## [Task requirements]
Going down the data below, set down exactly the line with "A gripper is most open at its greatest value" and each line after it through the line with "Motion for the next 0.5"; no other lines.

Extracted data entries
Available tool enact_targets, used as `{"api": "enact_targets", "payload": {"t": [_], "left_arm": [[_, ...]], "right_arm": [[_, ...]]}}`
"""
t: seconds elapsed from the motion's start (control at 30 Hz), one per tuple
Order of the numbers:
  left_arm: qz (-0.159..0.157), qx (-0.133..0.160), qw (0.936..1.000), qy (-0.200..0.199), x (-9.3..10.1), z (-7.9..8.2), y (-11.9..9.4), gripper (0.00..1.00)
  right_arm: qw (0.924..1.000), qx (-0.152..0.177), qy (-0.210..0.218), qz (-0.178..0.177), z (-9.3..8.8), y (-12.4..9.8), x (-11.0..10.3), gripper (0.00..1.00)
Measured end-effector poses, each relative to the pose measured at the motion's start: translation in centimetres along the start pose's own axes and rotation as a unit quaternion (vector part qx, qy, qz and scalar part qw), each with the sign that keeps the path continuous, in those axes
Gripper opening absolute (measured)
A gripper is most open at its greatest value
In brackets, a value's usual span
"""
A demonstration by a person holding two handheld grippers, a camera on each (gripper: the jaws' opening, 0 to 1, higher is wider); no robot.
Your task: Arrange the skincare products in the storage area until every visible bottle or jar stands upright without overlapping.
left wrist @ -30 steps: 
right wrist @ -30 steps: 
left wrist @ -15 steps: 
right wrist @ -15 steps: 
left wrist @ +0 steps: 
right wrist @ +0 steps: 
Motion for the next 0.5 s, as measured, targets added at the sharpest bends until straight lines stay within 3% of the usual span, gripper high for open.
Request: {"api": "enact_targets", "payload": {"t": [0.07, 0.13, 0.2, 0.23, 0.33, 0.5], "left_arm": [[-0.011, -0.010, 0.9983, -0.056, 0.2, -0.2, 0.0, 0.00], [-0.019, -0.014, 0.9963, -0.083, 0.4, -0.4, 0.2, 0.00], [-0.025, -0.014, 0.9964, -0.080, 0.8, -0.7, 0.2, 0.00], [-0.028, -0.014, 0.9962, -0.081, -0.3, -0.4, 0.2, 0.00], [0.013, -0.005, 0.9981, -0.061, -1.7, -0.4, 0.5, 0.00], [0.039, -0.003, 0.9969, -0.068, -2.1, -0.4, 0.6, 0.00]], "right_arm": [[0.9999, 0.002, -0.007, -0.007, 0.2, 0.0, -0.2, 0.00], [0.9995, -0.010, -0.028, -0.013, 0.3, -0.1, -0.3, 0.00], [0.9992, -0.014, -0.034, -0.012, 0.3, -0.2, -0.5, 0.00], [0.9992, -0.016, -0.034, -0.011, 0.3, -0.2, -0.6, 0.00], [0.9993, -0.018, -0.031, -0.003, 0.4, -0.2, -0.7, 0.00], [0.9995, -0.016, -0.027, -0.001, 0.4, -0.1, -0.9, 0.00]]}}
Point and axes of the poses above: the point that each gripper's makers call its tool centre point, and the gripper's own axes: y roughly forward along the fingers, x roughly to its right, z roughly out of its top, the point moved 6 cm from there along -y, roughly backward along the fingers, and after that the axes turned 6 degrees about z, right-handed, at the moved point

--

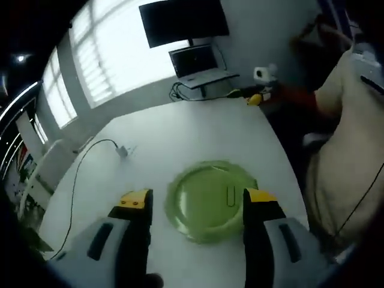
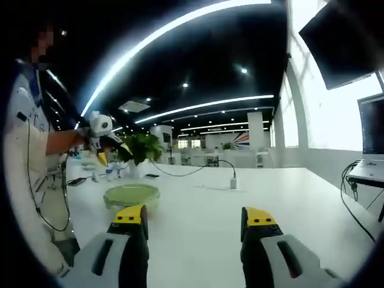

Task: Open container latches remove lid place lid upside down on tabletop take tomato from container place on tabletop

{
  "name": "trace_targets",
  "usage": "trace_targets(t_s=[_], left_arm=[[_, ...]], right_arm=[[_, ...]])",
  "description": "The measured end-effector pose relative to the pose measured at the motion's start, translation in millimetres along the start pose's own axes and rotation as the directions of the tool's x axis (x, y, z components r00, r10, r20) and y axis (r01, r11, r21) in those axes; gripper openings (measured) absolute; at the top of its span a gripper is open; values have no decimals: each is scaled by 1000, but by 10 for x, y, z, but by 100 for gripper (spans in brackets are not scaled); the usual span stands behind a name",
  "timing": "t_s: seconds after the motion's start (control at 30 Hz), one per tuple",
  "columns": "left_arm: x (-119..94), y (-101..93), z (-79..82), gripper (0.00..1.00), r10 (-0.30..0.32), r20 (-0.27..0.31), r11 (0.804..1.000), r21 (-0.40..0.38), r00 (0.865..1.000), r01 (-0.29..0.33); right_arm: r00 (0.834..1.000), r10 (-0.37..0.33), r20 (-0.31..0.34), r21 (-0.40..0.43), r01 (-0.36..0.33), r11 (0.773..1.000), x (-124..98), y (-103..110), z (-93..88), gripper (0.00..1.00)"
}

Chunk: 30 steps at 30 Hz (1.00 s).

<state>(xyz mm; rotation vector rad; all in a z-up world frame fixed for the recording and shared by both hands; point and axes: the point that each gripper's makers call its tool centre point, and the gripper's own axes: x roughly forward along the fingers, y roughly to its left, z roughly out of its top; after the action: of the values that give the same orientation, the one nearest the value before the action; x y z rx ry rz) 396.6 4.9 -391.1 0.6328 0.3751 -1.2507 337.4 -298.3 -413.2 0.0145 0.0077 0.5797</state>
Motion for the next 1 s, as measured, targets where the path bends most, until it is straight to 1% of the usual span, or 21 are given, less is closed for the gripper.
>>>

## [Written solution]
A gripper is most open at its greatest value
In brackets, a value's usual span
"""
A demonstration by a person holding two handheld grippers, a camera on each (gripper: the jaws' opening, 0 to 1, higher is wider); no robot.
Your task: Arrange the skincare products in the storage area until every visible bottle or jar stands upright without overlapping.
left wrist @ -30 steps: 
right wrist @ -30 steps: 
left wrist @ -15 steps: 
right wrist @ -15 steps: 
left wrist @ +0 steps: 
right wrist @ +0 steps: 
Motion for the next 0.5 s, as measured, targets added at the sharpest bends until straight lines stay within 3% of the usual span, gripper high for open.

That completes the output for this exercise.